EXERCISE PROMPT — What are the lines of the listing below, word for word, from the first down to the one that contains "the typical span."?
*** Opening of EXERCISE DATA ***
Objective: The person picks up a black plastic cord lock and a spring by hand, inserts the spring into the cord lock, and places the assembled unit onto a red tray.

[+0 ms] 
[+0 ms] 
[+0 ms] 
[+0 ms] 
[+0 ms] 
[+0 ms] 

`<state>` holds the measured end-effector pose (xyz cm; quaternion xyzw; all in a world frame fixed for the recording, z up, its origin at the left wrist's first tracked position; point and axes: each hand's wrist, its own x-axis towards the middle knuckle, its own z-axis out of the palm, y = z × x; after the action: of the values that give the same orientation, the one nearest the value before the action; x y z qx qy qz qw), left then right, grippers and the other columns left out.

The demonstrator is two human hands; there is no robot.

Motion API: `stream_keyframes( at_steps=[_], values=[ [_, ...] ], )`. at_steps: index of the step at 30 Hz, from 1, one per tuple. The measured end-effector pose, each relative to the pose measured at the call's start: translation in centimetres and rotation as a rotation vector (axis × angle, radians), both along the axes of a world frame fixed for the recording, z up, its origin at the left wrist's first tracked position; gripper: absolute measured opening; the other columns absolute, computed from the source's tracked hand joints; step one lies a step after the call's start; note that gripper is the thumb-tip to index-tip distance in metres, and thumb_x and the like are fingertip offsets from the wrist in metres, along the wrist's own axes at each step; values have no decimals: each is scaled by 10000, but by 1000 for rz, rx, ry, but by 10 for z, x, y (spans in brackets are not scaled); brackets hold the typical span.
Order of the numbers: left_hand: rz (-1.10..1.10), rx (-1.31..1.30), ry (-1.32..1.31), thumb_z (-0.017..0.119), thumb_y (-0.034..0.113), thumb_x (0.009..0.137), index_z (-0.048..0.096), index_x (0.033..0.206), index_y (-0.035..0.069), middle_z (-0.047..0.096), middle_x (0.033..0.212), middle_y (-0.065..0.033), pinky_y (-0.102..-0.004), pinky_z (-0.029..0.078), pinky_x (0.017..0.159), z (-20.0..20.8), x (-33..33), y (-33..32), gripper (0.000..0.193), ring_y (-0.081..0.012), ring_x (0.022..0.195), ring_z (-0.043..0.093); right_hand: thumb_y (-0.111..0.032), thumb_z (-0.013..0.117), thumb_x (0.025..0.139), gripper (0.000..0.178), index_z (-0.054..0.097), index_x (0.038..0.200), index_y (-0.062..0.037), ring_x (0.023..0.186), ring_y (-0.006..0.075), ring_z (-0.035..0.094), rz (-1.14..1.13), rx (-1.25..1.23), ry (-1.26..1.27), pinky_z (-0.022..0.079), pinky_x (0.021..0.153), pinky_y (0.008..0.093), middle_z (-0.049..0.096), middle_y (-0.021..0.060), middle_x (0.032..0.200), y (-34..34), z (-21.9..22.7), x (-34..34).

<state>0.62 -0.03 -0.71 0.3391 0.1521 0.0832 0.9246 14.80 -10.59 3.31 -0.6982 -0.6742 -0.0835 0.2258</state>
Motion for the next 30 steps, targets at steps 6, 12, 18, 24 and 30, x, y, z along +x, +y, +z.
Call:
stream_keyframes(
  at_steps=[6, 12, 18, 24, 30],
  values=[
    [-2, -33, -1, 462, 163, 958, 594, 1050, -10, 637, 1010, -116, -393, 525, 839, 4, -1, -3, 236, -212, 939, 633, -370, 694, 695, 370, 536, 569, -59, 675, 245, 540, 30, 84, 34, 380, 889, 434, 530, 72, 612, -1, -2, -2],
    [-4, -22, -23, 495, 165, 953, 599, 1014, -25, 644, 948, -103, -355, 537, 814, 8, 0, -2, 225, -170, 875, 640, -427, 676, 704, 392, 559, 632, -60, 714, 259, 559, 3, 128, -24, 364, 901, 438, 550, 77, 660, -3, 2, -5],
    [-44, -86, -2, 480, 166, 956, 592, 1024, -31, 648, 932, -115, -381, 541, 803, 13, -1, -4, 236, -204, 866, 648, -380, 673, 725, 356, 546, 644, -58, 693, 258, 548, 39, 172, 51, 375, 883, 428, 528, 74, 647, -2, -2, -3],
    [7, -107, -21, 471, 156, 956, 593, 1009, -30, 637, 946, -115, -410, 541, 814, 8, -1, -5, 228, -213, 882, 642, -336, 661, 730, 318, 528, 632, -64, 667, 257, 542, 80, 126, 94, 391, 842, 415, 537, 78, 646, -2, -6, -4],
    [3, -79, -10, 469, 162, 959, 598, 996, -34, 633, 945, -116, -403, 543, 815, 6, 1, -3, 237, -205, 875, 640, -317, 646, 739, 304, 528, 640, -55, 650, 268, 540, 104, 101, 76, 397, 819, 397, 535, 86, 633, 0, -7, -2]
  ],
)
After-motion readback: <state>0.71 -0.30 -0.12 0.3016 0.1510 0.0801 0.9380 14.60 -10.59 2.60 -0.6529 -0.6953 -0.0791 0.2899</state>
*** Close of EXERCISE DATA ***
YOUR RESPONSE —
Objective: The person picks up a black plastic cord lock and a spring by hand, inserts the spring into the cord lock, and places the assembled unit onto a red tray.

[+0 ms] 
[+0 ms] 
[+0 ms] 
[+0 ms] 
[+0 ms] 
[+0 ms] 

`<state>` holds the measured end-effector pose (xyz cm; quaternion xyzw; all in a world frame fixed for the recording, z up, its origin at the left wrist's first tracked position; point and axes: each hand's wrist, its own x-axis towards the middle knuckle, its own z-axis out of the palm, y = z × x; after the action: of the values that give the same orientation, the one nearest the value before the action; x y z qx qy qz qw), left then right, grippers and the other columns left out.

The demonstrator is two human hands; there is no robot.

Motion API: `stream_keyframes( at_steps=[_], values=[ [_, ...] ], )`. at_steps: index of the step at 30 Hz, from 1, one per tuple. The measured end-effector pose, each relative to the pose measured at the call's start: translation in centimetres and rotation as a rotation vector (axis × angle, radians), both along the axes of a world frame fixed for the recording, z up, its origin at the left wrist's first tracked position; gripper: absolute measured opening; the other columns absolute, computed from the source's tracked hand joints; step one lies a step after the call's start; note that gripper is the thumb-tip to index-tip distance in metres, and thumb_x and the like are fingertip offsets from the wrist in metres, along the wrist's own axes at each step; values have no decimals: each is scaled by 10000, but by 1000 for rz, rx, ry, but by 10 for z, x, y (spans in brackets are not scaled); brackets hold the typical span.

The exercise has been carried out completely.